• _WHAT YOU ARE ASKED TO DO_
Write the records out again, unchanged.

• _RECORD EXTRACTS_
***
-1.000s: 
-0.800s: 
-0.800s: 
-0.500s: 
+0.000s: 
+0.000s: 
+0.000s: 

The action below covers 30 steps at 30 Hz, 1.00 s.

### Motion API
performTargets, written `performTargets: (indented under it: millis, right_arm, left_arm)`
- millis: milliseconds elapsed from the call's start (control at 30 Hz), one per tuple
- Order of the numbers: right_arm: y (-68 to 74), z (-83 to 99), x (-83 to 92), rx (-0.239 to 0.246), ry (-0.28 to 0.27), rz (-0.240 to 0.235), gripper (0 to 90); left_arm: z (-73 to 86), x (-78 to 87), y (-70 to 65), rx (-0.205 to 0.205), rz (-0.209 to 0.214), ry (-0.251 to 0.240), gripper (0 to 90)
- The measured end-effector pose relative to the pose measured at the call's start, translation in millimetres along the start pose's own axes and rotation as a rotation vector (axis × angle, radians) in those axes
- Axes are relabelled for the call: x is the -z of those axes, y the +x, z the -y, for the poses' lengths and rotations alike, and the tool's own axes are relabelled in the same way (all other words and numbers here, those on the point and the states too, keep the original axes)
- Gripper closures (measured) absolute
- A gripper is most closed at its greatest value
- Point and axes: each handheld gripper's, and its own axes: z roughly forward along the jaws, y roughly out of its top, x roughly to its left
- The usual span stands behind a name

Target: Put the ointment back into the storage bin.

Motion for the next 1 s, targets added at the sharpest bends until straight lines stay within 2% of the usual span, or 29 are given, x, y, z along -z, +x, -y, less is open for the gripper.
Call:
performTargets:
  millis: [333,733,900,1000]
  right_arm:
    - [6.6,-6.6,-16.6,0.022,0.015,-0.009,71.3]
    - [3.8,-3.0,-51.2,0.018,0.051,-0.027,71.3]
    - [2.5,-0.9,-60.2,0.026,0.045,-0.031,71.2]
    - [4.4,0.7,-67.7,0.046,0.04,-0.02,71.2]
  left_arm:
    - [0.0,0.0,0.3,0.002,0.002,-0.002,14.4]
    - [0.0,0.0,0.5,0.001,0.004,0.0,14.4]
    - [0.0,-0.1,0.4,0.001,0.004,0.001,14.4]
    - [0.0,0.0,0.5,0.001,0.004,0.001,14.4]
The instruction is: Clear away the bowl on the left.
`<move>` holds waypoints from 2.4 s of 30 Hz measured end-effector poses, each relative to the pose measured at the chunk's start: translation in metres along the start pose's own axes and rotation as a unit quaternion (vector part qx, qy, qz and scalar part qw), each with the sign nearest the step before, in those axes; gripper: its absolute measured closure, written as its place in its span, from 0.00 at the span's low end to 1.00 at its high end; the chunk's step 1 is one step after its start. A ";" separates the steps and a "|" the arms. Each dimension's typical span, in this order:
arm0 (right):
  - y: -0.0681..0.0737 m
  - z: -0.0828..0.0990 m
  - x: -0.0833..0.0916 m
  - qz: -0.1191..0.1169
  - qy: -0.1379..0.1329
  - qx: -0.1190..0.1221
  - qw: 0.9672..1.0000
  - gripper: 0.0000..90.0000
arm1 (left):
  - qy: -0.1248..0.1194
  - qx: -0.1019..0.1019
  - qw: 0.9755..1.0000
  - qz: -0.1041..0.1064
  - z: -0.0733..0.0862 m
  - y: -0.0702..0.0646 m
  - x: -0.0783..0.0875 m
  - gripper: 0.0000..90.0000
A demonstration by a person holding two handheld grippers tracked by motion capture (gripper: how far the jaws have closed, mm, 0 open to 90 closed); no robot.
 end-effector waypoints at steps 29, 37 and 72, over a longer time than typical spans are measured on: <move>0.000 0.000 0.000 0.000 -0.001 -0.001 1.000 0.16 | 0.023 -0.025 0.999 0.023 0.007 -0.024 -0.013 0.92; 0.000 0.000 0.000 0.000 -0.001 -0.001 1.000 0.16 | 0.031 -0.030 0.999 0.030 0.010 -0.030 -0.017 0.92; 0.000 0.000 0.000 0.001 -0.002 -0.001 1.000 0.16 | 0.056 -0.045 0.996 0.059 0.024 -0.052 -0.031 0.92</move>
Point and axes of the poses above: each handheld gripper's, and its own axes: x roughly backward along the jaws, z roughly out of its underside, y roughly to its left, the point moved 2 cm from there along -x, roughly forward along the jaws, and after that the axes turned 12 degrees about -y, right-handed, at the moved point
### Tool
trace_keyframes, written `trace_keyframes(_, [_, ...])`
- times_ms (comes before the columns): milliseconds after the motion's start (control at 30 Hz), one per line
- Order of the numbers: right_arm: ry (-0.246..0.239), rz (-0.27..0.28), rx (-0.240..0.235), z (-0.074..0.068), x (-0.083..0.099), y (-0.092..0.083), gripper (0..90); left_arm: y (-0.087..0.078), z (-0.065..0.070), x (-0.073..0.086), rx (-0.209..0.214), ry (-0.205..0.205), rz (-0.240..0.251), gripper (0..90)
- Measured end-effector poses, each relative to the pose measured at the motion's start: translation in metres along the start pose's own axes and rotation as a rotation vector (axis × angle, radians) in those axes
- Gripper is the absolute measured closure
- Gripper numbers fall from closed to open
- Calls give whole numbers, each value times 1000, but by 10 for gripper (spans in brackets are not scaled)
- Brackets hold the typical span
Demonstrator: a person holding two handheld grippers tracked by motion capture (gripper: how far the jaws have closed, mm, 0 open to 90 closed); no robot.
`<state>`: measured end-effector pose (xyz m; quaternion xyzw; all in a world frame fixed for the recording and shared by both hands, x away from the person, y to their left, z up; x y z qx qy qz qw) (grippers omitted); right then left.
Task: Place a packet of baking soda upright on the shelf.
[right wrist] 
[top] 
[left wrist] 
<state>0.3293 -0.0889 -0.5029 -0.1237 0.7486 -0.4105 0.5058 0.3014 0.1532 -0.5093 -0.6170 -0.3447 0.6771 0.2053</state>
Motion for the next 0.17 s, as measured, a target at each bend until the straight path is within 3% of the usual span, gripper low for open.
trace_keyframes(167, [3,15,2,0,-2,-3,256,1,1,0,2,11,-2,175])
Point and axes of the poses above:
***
• _WORKED SOLUTION_
-1.000s: 
-0.800s: 
-0.800s: 
-0.500s: 
+0.000s: 
+0.000s: 
+0.000s: 

The action below covers 30 steps at 30 Hz, 1.00 s.

### Motion API
performTargets, written `performTargets: (indented under it: millis, right_arm, left_arm)`
- millis: milliseconds elapsed from the call's start (control at 30 Hz), one per tuple
- Order of the numbers: right_arm: y (-68 to 74), z (-83 to 99), x (-83 to 92), rx (-0.239 to 0.246), ry (-0.28 to 0.27), rz (-0.240 to 0.235), gripper (0 to 90); left_arm: z (-73 to 86), x (-78 to 87), y (-70 to 65), rx (-0.205 to 0.205), rz (-0.209 to 0.214), ry (-0.251 to 0.240), gripper (0 to 90)
- The measured end-effector pose relative to the pose measured at the call's start, translation in millimetres along the start pose's own axes and rotation as a rotation vector (axis × angle, radians) in those axes
- Axes are relabelled for the call: x is the -z of those axes, y the +x, z the -y, for the poses' lengths and rotations alike, and the tool's own axes are relabelled in the same way (all other words and numbers here, those on the point and the states too, keep the original axes)
- Gripper closures (measured) absolute
- A gripper is most closed at its greatest value
- Point and axes: each handheld gripper's, and its own axes: z roughly forward along the jaws, y roughly out of its top, x roughly to its left
- The usual span stands behind a name

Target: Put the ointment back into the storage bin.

Motion for the next 1 s, targets added at the sharpest bends until straight lines stay within 2% of the usual span, or 29 are given, x, y, z along -z, +x, -y, less is open for the gripper.
Call:
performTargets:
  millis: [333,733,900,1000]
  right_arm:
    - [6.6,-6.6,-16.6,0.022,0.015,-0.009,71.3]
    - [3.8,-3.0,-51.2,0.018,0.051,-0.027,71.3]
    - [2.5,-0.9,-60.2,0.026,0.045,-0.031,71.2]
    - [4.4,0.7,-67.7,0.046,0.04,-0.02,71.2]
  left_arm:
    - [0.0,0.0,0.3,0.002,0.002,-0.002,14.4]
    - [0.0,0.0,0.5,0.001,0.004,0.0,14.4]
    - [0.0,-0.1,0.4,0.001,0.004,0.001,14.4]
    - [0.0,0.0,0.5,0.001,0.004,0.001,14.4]
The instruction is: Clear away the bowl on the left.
`<move>` holds waypoints from 2.4 s of 30 Hz measured end-effector poses, each relative to the pose measured at the chunk's start: translation in metres along the start pose's own axes and rotation as a unit quaternion (vector part qx, qy, qz and scalar part qw), each with the sign nearest the step before, in those axes; gripper: its absolute measured closure, written as its place in its span, from 0.00 at the span's low end to 1.00 at its high end; the chunk's step 1 is one step after its start. A ";" separates the steps and a "|" the arms. Each dimension's typical span, in this order:
arm0 (right):
  - y: -0.0681..0.0737 m
  - z: -0.0828..0.0990 m
  - x: -0.0833..0.0916 m
  - qz: -0.1191..0.1169
  - qy: -0.1379..0.1329
  - qx: -0.1190..0.1221
  - qw: 0.9672..1.0000
  - gripper: 0.0000..90.0000
arm1 (left):
  - qy: -0.1248..0.1194
  - qx: -0.1019..0.1019
  - qw: 0.9755..1.0000
  - qz: -0.1041..0.1064
  - z: -0.0733..0.0862 m
  - y: -0.0702..0.0646 m
  - x: -0.0783..0.0875 m
  - gripper: 0.0000..90.0000
A demonstration by a person holding two handheld grippers tracked by motion capture (gripper: how far the jaws have closed, mm, 0 open to 90 closed); no robot.
 end-effector waypoints at steps 29, 37 and 72, over a longer time than typical spans are measured on: <move>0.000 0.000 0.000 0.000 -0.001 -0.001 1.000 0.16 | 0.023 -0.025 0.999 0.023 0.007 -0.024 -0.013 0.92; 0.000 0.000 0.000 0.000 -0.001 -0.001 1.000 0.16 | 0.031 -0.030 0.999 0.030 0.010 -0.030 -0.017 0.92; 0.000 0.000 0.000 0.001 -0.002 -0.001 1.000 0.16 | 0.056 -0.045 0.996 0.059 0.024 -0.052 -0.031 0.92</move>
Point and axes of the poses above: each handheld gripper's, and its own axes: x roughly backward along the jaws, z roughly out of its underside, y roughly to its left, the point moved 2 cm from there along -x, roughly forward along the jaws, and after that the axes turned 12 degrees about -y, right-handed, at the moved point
### Tool
trace_keyframes, written `trace_keyframes(_, [_, ...])`
- times_ms (comes before the columns): milliseconds after the motion's start (control at 30 Hz), one per line
- Order of the numbers: right_arm: ry (-0.246..0.239), rz (-0.27..0.28), rx (-0.240..0.235), z (-0.074..0.068), x (-0.083..0.099), y (-0.092..0.083), gripper (0..90); left_arm: y (-0.087..0.078), z (-0.065..0.070), x (-0.073..0.086), rx (-0.209..0.214), ry (-0.205..0.205), rz (-0.240..0.251), gripper (0..90)
- Measured end-effector poses, each relative to the pose measured at the motion's start: translation in metres along the start pose's own axes and rotation as a rotation vector (axis × angle, radians) in those axes
- Gripper is the absolute measured closure
- Gripper numbers fall from closed to open
- Calls give whole numbers, each value times 1000, but by 10 for gripper (spans in brackets are not scaled)
- Brackets hold the typical span
Demonstrator: a person holding two handheld grippers tracked by motion capture (gripper: how far the jaws have closed, mm, 0 open to 90 closed); no robot.
`<state>`: measured end-effector pose (xyz m; quaternion xyzw; all in a world frame fixed for the recording and shared by both hands, x away from the person, y to their left, z up; x y z qx qy qz qw) (grippers omitted); right then left.
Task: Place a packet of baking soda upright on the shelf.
[right wrist] 
[top] 
[left wrist] 
<state>0.3293 -0.0889 -0.5029 -0.1237 0.7486 -0.4105 0.5058 0.3014 0.1532 -0.5093 -0.6170 -0.3447 0.6771 0.2053</state>
Motion for the next 0.17 s, as measured, a target at each bend until the straight path is within 3% of the usual span, gripper low for open.
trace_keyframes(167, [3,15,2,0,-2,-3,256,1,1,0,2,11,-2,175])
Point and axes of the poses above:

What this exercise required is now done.